Segment Open
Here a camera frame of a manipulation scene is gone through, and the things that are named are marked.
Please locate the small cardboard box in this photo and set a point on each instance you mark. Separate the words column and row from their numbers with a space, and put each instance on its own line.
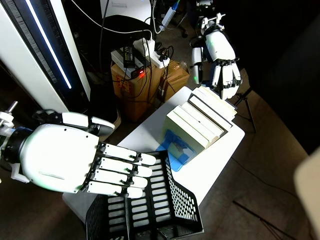
column 176, row 75

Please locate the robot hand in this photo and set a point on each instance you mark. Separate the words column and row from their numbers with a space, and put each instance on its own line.
column 217, row 45
column 57, row 155

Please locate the white adapter with blue plug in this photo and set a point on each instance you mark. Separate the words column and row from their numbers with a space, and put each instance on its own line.
column 168, row 16

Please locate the white spine book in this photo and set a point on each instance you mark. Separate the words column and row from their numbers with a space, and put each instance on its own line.
column 215, row 106

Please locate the white tower with light strip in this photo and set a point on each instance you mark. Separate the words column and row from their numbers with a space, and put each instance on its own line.
column 15, row 62

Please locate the black tripod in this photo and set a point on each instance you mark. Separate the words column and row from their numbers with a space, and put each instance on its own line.
column 241, row 96

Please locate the black Let It Be book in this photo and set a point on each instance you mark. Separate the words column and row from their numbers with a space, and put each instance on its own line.
column 210, row 113

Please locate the silver black power supply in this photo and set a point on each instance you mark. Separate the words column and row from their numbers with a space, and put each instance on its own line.
column 130, row 56

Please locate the cream spine book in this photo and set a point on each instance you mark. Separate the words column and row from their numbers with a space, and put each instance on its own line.
column 217, row 100

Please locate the cream rounded casing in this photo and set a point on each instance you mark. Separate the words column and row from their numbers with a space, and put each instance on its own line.
column 308, row 195

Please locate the pale green book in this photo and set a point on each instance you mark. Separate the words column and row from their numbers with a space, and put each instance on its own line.
column 182, row 132

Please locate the white power strip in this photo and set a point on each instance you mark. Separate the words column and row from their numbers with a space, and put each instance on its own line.
column 155, row 60

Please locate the white box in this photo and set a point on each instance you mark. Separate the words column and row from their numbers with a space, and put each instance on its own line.
column 125, row 7

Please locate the large cardboard box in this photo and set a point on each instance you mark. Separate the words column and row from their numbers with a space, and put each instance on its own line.
column 135, row 100

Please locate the short black white book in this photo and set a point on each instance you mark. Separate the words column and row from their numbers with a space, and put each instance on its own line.
column 196, row 123

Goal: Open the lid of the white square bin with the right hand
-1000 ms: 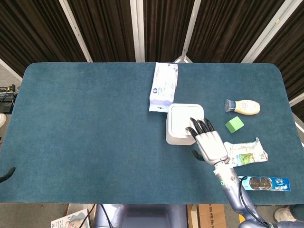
Segment Closed
(Assignment): Exact duplicates of all the entries are required, and no image may appear in them.

(Exercise result):
Here a camera frame of a manipulation scene is gone through, and the things that are named are marked.
Please locate the small cardboard box in this photo and set a point on each instance you mark. Separate the words column and row from their numbers with a space, and put each instance on its own line.
column 176, row 75

Please locate the robot hand in this photo and set a point on each instance you mark. Separate the words column and row from their numbers with a space, and put each instance on its own line.
column 217, row 45
column 57, row 155

Please locate the white adapter with blue plug in this photo and set a point on each instance you mark. Separate the words column and row from their numbers with a space, and put each instance on its own line.
column 168, row 16

Please locate the white spine book in this photo and set a point on each instance you mark. Separate the words column and row from their numbers with a space, and put each instance on its own line.
column 215, row 106

Please locate the white tower with light strip in this photo and set a point on each instance you mark. Separate the words column and row from their numbers with a space, and put each instance on its own line.
column 15, row 62

Please locate the black tripod in this photo and set a point on each instance you mark. Separate the words column and row from their numbers with a space, and put each instance on its own line.
column 241, row 96

Please locate the black Let It Be book in this photo and set a point on each instance you mark. Separate the words column and row from their numbers with a space, and put each instance on its own line.
column 210, row 113

Please locate the silver black power supply in this photo and set a point on each instance you mark. Separate the words column and row from their numbers with a space, and put each instance on its own line.
column 130, row 56

Please locate the cream spine book in this photo and set a point on each instance you mark. Separate the words column and row from their numbers with a space, and put each instance on its own line.
column 217, row 100

Please locate the cream rounded casing in this photo and set a point on each instance you mark. Separate the words column and row from their numbers with a space, and put each instance on its own line.
column 308, row 195

Please locate the pale green book in this photo and set a point on each instance you mark. Separate the words column and row from their numbers with a space, and put each instance on its own line.
column 182, row 132

Please locate the white power strip in this photo and set a point on each instance you mark. Separate the words column and row from their numbers with a space, and put each instance on its own line.
column 155, row 60

Please locate the white box in this photo and set a point on each instance you mark. Separate the words column and row from their numbers with a space, and put each instance on its own line.
column 125, row 7

Please locate the large cardboard box in this photo and set a point on each instance you mark. Separate the words column and row from their numbers with a space, and put each instance on its own line.
column 135, row 100

Please locate the short black white book in this photo and set a point on each instance you mark. Separate the words column and row from their numbers with a space, and put each instance on its own line.
column 196, row 123

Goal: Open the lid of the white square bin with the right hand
-1000 ms: 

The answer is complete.